Concentration on her face, Cutty grinned back at her. “Where did you learn to do that, littlebird?”
Turning in the air like the needle in a compass, the Osdathregar trembled as Robin pushed against it. “I get by with a little help from my friends.” The dagger had become the ball in a game of will, and the blade point slowly, excruciatingly, rotated toward her.
“The Dogs of Odysseus?” Cutty cackled. “They’
re a bad influence on you.” The witch thrust her finger, overpowering Robin, and the Osdathregar whipped across the room. At the last instant, Robin put up her hands and the dagger pierced her right palm, bursting from the back. The hilt slammed into the heel of her hand and the tip of the stiletto stopped a few inches from her face.
It really fucking hurt, the blade grinding between the bones of her hand, lacerating the muscle, her fingers forced apart in a Spock live long and prosper gesture. She screamed until her throat was raw and her breath ran out.
“I hate to do it, my sweet little demon, but you’ve got to be taught a lesson.” Cutty selected a fillet knife from Kenway’s dish drain. Then she went to the creature writhing on the floor and used it to pierce the caul covering its face.
Taking hold of the Osdathregar, Robin pulled it out of her hand, inviting a fresh round of agony. Blood ran down her arm. She flung the dagger back at Cutty, who looked up and put out a warning hand.
It stopped in midair again.
“You need new material,” said Cutty, twirling her finger. The Osdathregar tried to pivot again, but Robin pointed with both hands two-gun style. She howled with effort, tears standing in her eyes, muscles cording under her skin. Cutty’s face darkened. “Do you know what the definition of insanity is, dear?”
Vivid red blood dribbled from the girl’s clenched fist. “I may not be insane,” Robin growled from the wall, her entire body shaking with exertion, “but I’m pretty goddamn crazy.”

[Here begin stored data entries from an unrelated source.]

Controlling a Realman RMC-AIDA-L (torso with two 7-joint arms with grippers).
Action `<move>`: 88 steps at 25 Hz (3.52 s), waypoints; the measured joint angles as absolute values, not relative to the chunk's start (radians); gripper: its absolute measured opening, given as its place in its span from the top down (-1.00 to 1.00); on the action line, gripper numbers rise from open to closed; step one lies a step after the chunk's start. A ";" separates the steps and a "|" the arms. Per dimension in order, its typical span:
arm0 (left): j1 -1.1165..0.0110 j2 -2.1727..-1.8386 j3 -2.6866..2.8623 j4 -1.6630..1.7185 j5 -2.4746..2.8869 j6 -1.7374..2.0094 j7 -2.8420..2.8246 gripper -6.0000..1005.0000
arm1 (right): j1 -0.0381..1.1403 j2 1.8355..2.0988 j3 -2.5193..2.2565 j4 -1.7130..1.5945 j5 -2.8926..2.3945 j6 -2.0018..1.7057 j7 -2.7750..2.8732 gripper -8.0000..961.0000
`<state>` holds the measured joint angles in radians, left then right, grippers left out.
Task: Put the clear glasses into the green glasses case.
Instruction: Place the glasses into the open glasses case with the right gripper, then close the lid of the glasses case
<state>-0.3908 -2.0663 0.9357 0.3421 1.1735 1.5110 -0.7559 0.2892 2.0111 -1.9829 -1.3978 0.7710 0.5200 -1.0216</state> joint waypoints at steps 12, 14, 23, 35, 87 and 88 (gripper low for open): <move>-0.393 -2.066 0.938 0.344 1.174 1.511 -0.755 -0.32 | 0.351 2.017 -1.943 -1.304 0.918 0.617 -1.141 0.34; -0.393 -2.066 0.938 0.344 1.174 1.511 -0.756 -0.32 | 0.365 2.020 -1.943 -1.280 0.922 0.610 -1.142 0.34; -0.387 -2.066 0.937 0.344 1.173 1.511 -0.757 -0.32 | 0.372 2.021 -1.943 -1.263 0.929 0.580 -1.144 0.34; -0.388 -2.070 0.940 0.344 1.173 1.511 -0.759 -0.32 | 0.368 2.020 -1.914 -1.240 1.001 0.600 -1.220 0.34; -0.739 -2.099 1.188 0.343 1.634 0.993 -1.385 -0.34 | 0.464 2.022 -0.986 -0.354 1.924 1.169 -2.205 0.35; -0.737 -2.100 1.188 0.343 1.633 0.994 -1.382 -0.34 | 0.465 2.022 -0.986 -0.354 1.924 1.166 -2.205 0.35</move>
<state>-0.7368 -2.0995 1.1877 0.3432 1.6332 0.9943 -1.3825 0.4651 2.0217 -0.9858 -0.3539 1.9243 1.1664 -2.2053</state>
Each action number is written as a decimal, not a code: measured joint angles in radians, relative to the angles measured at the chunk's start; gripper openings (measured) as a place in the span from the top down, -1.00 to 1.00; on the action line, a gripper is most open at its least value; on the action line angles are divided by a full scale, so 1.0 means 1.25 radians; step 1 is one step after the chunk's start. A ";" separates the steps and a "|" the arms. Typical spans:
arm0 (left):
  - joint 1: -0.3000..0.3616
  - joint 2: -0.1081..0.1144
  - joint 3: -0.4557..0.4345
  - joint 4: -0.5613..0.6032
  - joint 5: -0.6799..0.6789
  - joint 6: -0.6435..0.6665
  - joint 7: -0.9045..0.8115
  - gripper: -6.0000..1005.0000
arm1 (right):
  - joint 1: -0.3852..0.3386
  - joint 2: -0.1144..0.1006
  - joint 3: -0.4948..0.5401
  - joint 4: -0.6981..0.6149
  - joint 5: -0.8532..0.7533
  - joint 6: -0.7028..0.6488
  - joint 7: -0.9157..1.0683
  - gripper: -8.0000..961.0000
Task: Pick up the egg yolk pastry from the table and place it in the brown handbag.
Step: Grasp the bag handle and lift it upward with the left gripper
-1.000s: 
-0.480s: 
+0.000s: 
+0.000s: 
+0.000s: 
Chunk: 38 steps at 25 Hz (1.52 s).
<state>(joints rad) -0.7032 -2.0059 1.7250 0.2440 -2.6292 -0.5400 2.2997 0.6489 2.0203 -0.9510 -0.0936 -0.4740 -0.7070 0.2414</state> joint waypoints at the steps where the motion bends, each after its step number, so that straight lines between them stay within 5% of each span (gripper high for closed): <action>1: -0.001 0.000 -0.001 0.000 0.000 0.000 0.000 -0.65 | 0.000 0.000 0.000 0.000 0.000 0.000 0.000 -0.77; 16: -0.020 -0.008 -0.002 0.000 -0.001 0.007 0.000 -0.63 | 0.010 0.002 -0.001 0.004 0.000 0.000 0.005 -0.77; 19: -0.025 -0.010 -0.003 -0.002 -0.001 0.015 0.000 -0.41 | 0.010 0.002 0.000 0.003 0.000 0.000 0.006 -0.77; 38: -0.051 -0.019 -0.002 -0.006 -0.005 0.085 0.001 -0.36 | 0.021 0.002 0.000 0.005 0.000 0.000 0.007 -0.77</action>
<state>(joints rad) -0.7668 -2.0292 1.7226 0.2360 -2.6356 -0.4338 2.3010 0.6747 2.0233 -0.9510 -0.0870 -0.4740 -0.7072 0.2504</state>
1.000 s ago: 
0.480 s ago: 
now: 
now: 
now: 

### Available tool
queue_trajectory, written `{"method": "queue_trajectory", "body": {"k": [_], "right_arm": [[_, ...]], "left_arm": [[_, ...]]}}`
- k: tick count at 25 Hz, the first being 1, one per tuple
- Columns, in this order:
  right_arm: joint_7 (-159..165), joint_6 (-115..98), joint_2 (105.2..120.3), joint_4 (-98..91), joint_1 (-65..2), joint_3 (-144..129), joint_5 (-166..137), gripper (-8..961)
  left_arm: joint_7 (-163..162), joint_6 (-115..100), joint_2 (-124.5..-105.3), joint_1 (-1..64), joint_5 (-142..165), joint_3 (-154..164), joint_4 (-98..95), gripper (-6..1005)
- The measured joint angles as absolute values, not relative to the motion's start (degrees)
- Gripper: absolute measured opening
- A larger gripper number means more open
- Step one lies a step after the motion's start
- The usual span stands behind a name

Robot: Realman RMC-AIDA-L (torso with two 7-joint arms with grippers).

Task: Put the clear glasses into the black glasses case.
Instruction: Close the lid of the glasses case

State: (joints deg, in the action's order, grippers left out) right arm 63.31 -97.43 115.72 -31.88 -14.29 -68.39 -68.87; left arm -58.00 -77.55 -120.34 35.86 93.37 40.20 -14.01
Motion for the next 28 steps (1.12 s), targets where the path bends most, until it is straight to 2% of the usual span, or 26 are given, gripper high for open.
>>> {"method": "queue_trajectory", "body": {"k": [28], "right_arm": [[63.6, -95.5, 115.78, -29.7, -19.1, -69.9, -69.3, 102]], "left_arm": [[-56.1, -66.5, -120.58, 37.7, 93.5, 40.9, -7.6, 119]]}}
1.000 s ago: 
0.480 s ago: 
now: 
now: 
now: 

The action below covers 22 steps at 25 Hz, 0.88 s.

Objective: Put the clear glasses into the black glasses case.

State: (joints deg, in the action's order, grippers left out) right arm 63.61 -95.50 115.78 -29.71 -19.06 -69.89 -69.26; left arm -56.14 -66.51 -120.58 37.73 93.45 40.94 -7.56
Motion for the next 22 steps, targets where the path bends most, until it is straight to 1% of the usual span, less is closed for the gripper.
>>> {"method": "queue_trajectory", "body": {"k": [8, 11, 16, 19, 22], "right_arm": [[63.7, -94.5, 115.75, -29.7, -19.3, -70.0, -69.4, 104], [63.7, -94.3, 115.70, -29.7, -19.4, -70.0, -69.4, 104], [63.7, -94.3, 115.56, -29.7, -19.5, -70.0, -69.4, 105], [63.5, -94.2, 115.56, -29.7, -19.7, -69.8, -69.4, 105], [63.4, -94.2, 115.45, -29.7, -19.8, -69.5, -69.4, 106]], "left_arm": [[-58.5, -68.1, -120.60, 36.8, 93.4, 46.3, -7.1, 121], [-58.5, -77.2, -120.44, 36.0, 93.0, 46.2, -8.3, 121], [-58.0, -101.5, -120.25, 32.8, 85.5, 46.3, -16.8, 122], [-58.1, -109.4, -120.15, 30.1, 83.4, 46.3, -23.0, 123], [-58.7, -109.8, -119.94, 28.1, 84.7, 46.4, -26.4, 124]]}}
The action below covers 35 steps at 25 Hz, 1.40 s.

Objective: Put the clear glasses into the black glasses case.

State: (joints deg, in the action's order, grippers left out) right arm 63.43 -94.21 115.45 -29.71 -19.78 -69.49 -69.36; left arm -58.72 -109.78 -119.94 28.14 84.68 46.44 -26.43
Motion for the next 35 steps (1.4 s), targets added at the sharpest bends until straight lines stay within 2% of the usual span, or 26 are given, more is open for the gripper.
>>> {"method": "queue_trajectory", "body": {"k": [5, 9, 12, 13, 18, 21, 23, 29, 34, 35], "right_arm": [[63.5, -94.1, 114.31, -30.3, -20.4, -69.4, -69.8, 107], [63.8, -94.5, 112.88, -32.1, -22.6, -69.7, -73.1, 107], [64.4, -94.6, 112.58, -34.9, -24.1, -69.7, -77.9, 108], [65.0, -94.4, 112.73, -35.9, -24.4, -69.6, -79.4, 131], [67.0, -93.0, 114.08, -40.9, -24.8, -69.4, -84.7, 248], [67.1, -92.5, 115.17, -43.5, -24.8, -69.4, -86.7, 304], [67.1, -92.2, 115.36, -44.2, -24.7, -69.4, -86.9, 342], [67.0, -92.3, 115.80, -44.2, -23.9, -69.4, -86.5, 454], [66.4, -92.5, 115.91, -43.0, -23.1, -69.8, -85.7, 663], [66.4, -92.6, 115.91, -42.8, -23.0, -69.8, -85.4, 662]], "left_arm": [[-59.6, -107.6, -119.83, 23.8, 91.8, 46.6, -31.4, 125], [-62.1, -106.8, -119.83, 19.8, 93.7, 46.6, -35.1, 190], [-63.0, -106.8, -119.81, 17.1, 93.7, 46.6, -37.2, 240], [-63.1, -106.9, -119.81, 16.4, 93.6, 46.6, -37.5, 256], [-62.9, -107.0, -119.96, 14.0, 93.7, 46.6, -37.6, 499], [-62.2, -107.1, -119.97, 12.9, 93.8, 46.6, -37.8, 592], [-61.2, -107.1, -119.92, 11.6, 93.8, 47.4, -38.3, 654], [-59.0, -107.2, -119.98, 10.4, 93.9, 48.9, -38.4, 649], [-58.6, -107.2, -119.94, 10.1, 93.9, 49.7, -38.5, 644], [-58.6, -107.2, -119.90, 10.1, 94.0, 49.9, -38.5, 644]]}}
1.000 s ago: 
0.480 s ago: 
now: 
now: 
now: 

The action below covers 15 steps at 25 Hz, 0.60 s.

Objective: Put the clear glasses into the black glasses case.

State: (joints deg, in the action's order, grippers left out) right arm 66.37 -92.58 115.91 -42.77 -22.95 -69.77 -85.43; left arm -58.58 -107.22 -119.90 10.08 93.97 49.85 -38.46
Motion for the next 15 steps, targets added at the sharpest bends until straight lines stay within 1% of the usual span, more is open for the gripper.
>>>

The witch stepped away from the thing on the floor, redoubling her efforts, her teeth bared, eyes wide.
“Uungh,” said a low voice.
At first, the two women thought it was the thing on the floor, but it turned out to be the other thing on the floor—the big blond lunk with the blood running down his back. Kenway stirred, slowly finding his feet, and he got up.
“What are you doing?” asked Robin. “Stay down, I got this.”
“We’re in the shit, baby.” He looked at them, assessing the situation. The man was hunched over in agony. Blood trickled down his chin and across his neck where the wound had leaked over his shoulder. Approaching the dagger hovering in midair, he gripped the Osdathregar with both hands.